### Exercise input

# # # # # # #

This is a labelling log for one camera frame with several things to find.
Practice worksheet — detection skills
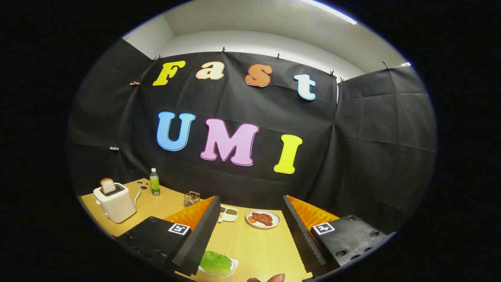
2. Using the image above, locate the white square plate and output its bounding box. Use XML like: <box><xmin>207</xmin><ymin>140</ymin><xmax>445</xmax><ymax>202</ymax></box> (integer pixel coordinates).
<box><xmin>198</xmin><ymin>257</ymin><xmax>239</xmax><ymax>278</ymax></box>

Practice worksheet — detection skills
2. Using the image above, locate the black backdrop cloth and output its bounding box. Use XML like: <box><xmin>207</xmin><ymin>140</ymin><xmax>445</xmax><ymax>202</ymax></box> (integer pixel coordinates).
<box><xmin>67</xmin><ymin>37</ymin><xmax>438</xmax><ymax>235</ymax></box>

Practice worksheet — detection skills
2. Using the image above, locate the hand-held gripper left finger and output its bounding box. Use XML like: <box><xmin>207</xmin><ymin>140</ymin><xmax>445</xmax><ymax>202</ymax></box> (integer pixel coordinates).
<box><xmin>114</xmin><ymin>196</ymin><xmax>222</xmax><ymax>277</ymax></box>

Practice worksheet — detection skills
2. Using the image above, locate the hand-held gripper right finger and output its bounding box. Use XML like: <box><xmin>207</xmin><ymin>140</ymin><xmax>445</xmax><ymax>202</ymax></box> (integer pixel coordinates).
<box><xmin>282</xmin><ymin>195</ymin><xmax>396</xmax><ymax>279</ymax></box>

# # # # # # #

Your output must contain exactly the lines from the one containing "2. Using the image above, locate the black" to the final line of the data above, and no other text.

### Your solution
2. Using the image above, locate the black backdrop cloth and output its bounding box. Use XML like: <box><xmin>207</xmin><ymin>140</ymin><xmax>445</xmax><ymax>202</ymax></box> (integer pixel coordinates).
<box><xmin>67</xmin><ymin>37</ymin><xmax>438</xmax><ymax>235</ymax></box>

Practice worksheet — detection skills
2. Using the image above, locate the hand-held gripper left finger and output its bounding box. Use XML like: <box><xmin>207</xmin><ymin>140</ymin><xmax>445</xmax><ymax>202</ymax></box> (integer pixel coordinates).
<box><xmin>114</xmin><ymin>196</ymin><xmax>222</xmax><ymax>277</ymax></box>

Practice worksheet — detection skills
2. Using the image above, locate the hand-held gripper right finger and output its bounding box. Use XML like: <box><xmin>207</xmin><ymin>140</ymin><xmax>445</xmax><ymax>202</ymax></box> (integer pixel coordinates).
<box><xmin>282</xmin><ymin>195</ymin><xmax>396</xmax><ymax>279</ymax></box>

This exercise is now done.